The (almost universal) flaw of plain color area renderings
The most fundamental error comes from the way this kind of rendering is usually produced. In the simplest case - as demonstrated by the OSM coastline example - you have two colors and a polygon with the inside to be represented by one color and the outside by the other. The aim of plain color rendering is that every pixel in the rendering is colored with a mixture of the two colors depending on which fraction of the pixel is inside and which is outside the polygons shown.
In reality the color mixing is not linear due to gamma correction but it is a monotoneous function of the pixel coverage fraction.

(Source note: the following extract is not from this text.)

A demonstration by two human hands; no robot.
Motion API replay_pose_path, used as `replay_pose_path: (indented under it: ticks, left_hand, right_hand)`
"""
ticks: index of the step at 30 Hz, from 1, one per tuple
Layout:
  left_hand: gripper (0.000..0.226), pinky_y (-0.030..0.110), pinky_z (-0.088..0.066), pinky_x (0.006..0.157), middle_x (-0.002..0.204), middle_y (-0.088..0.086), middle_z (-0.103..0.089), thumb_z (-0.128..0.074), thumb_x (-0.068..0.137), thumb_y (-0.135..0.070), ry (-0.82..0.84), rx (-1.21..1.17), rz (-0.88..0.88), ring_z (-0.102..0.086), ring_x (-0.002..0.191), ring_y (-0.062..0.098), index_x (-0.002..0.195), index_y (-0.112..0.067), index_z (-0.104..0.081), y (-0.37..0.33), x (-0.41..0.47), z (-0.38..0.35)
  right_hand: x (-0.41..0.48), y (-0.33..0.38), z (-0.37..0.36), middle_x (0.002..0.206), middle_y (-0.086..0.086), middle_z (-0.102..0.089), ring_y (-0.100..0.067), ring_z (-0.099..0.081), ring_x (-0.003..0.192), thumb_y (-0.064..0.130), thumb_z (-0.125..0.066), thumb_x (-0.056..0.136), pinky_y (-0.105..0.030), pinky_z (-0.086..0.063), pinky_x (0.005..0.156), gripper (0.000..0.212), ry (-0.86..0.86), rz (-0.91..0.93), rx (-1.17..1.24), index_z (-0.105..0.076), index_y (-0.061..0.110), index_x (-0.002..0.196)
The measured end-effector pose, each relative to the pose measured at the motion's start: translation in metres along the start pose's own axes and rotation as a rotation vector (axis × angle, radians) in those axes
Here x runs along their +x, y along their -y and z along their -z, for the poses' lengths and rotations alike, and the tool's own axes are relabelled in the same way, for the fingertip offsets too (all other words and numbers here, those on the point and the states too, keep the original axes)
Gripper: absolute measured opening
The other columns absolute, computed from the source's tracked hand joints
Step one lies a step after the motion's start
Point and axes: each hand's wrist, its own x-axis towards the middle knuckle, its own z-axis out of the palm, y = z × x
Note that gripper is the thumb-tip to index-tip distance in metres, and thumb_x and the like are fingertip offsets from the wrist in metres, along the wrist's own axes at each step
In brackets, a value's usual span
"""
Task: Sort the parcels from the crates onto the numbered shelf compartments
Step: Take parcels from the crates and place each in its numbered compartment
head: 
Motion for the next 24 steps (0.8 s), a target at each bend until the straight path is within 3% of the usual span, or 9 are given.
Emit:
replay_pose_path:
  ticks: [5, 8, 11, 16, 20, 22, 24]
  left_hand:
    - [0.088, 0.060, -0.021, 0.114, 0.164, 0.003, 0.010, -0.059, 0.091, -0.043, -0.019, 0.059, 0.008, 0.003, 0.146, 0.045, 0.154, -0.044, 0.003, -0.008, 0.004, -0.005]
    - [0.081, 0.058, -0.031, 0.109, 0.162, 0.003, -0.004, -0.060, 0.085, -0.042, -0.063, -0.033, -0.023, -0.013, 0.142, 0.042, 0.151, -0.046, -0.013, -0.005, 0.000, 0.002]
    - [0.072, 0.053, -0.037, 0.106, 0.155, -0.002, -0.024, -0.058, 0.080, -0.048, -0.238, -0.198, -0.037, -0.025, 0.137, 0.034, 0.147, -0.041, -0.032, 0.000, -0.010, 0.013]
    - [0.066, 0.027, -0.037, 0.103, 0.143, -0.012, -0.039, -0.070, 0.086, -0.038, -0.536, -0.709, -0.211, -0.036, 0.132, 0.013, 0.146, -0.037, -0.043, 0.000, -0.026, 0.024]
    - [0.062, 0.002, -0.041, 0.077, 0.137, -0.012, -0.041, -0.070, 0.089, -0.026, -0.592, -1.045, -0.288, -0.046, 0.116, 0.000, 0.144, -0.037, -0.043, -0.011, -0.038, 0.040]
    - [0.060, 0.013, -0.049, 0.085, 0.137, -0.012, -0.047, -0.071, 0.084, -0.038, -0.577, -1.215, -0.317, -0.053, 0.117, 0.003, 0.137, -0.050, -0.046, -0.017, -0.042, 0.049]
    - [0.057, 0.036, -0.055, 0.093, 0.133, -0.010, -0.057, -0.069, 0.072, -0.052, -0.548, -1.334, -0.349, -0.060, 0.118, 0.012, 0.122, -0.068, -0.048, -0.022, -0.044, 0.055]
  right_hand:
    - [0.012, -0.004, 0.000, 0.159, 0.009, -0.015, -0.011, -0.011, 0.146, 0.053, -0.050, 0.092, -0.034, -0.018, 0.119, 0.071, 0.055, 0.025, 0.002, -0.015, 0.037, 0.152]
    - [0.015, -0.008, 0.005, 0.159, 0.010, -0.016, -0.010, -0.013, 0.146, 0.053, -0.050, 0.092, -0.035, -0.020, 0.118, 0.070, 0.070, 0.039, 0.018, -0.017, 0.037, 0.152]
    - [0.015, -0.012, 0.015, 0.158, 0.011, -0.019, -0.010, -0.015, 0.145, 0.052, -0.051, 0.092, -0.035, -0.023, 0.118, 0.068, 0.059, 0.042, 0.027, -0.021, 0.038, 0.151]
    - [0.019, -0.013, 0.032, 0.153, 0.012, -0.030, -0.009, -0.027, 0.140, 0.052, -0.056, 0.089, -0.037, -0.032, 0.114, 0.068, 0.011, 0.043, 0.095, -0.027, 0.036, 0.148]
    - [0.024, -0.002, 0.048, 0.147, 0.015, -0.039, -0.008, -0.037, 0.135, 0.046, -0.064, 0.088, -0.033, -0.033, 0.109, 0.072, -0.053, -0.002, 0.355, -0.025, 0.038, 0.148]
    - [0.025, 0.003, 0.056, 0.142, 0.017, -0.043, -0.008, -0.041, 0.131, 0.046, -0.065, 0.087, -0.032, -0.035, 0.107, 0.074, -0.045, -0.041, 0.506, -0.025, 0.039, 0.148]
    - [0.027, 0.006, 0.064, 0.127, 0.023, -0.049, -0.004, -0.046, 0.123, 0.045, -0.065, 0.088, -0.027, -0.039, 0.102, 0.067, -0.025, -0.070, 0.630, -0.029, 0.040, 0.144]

So far the theory. In reality rendering is usually accurate as far as geometrically calculating the pixel coverage is concerned but is fundamentally flawed since it treats all polygons covering a pixel independently. You can easily imagine when rendering the zoom level 0 coastline most pixels near the coast contain a significant number of different polygons because for example several islands cover parts of the same pixel. So lets look at a simple example of a pixel with one quater covered by one polygon and another quater by another - the rest being uncovered. The rendering engines should obviously render this as a half covered pixel and mix the color accordingly.
What actually happens is that first they draw one of the polygons leading to a coverage of 25 percent (f1=0.25) and then drawing the other mixing the additional 25 percent coverage (f2=0.25) with the original one leading to
ftotal = f2 + (1-f2)*f1 = 0.25 + 0.75*0.25 = 0.4375
You can usually see this problem most clearly at the edges between adjacent polygons of the same color where some pixels have partial coverage by two polygons while areas around contain pixels covered fully by a single polygon and even though there is not actually a gap between the geometries in these pixels the background color shines through.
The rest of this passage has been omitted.